Faut-il subventionner la prévention dentaire?

Les frais dentaires ne sont en Suisse en général pas pris en charge par l'assurance maladie. © iStock

Le Parti socialiste genevois vient de lancer une initiative cantonale intitulée «Pour des soins dentaires accessibles à toute la population.» Un projet qui divise. Deux personnalités politiques défendent leur point de vue.

- Pourquoi proposez-vous que la classe moyenne inférieure genevoise bénéficie d’un chèque de 300 francs par an pour ses dents?

- L’idée est de donner les moyens à tous d’accéder à la prévention dentaire, actuellement ni valorisée ni financée. Toute une partie de la population qui ne bénéficie d’aucun soutien (aide sociale ou prestations complémentaires) fait l’impasse sur une telle consultation. Pourtant, la prévention permet d’éviter 80% des problèmes dentaires, qui ont un fort impact sur la santé des personnes, ainsi qu’un coût à la charge de la société, car même la classe moyenne peine à payer la facture.

- Ces 300 francs sont donc destinés à la prévention?

- Le montant du chèque est calqué sur les soins annuels de prévention, à savoir un détartrage et une radiographie. Cela dit, il peut aussi contribuer à des soins.

- Mais même si un gros problème est détecté, les moyens manqueront…

- Dans ce cas, le patient pourra planifier une intervention avec son dentiste et, éventuellement, chercher des aides financières.

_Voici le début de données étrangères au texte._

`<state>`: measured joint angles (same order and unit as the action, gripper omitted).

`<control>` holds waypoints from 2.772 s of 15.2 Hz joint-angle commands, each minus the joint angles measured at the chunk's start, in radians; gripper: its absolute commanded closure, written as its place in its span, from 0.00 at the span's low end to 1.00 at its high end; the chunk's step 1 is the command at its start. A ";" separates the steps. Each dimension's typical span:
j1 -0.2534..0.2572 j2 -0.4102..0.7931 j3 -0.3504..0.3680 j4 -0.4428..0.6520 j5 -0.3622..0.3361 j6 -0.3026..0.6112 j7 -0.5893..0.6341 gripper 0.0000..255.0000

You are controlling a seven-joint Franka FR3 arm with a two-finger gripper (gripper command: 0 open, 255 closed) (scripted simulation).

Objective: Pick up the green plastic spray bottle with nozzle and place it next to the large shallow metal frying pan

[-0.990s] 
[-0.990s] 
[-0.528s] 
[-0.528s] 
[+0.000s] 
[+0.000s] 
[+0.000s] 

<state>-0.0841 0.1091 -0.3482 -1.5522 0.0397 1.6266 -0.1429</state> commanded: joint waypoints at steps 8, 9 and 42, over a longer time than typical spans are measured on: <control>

- Que répondre à vos opposants, qui rétorquent que les problèmes dentaires ne dépendent pas que de l’hygiène dentaire, mais aussi de la qualité de vie (alimentation…)?

- Qu’elle permet d’éviter une grande partie des affections, même si ce n’est pas 100% d’entre elles. Mais est-ce pour autant qu’il ne faut rien faire?

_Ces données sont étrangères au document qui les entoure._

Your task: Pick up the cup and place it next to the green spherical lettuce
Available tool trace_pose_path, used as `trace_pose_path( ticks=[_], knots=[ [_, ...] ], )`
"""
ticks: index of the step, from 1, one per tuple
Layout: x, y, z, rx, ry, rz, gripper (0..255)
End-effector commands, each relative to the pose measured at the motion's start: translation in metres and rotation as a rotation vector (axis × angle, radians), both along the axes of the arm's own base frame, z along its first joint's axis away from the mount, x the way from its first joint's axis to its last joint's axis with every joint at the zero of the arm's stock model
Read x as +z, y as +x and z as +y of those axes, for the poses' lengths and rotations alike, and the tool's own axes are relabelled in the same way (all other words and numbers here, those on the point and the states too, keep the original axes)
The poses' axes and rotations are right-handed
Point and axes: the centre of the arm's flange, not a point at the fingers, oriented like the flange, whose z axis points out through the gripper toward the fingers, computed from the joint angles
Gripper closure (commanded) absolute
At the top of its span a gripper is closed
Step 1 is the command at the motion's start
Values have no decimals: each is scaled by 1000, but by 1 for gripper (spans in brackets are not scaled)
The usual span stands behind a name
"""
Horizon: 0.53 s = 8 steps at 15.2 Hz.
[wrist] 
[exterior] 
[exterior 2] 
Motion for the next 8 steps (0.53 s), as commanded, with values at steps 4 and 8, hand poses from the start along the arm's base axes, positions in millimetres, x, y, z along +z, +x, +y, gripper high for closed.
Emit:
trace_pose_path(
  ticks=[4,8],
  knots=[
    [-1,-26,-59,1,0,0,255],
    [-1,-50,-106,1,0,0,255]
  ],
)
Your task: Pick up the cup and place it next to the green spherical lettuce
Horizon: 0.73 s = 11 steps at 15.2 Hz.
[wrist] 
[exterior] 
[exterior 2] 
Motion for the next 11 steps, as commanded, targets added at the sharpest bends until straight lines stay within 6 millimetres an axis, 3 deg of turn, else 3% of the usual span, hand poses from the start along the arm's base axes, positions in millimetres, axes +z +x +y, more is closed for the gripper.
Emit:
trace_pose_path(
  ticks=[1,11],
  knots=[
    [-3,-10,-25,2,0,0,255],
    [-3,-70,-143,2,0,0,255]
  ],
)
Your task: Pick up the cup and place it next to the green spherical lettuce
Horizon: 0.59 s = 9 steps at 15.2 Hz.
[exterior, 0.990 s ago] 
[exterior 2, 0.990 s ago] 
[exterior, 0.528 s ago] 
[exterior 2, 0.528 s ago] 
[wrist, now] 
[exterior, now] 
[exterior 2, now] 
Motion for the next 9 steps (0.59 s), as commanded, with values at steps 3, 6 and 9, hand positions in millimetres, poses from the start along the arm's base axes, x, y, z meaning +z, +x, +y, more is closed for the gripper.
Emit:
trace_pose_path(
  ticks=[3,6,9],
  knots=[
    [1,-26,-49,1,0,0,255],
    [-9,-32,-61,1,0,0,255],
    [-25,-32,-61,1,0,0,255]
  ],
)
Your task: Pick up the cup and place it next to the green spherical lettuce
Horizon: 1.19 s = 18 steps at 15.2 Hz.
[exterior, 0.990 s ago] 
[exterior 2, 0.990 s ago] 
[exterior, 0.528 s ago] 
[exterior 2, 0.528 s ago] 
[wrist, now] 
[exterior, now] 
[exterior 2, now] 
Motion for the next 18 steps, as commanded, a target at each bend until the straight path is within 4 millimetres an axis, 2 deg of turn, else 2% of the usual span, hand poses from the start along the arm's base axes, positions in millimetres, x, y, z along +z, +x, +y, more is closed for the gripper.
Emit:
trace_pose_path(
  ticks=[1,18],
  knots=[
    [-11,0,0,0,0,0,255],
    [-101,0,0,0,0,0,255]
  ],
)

- Toutes les initiatives précédentes ont échoué. Pourquoi la vôtre passerait-elle la rampe?

- Car on ne parle pas ici d’une assurance où l’assuré doit payer une participation, mais d’un chèque.

- S’attaquer à l’assurance obligatoire n’est donc plus à l’ordre du jour?

- Quand on voit les coûts que cela représente pour les assurés, la bureaucratie que cela implique, les réserves confisquées par les assureurs, etc., cela semble peu probable qu’on parvienne à trouver une majorité au niveau fédéral pour intégrer les soins dentaires dans le catalogue de la LAMal.

- Pourquoi n’êtes-vous pas favorable à un versement de 300 francs pour favoriser la prévention dentaire? 

- Ce serait une aberration dans une république en faillite de continuer à dépenser, dans la mesure où on serait obligé de créer un nouveau service — avec des secrétaires, des contrôleurs, etc. — pour administrer cela, alors que nous avons déjà un médecin cantonal pour remplir cette mission. Ce qui me dérange aussi, c’est qu’on arrose toujours ceux qui sont au bénéfice des subsides de l’assurance — puisque ces 300 francs sont destinés aux personnes qui en touchent déjà, mais ne sont pas à l’assistance sociale —, et que l’on ponctionne systématiquement la classe moyenne qui travaille. 

- Pourtant, anticiper les problèmes dentaires permettrait de limiter les frais, qui finissent souvent par devoir être supportés par la société, non?

- Je ne dis pas qu’il ne faut pas faire de la prévention. Mais, si celle-ci est actuellement insuffisante, c’est au Service du médecin cantonal de l’accentuer. On a déjà tout ce qu’il faut pour mener cela à bien.  

- On estime que 20% de la population renonce aux soins dentaires faute de moyens. N’y a-t-il quand même pas un problème? 

- Peut-être, mais ce ne sont pas ces 300 francs qui le réglera. Mieux vaut, par exemple, intensifier la prévention dans les écoles s’il y a un vrai souci de santé publique. De toute façon, même avec une telle allocation, le coût des grosses interventions finira, bien souvent, par être pris en charge par l’assistance sociale. Cette initiative ne fera que baisser le pouvoir d’achat des Genevois qui travaillent. 

- Estimez-vous quand même que, en Suisse, les soins dentaires ne sont accessibles qu’aux riches?

- Non. Les soins dentaires sont relativement bon marché par rapport aux autres pays où l’assurance les prend en charge. Les faire entrer dans la LAMal serait d’ailleurs une erreur, car dans toutes les contrées où cela a été mis en œuvre, les coûts des soins dentaires ont largement augmenté!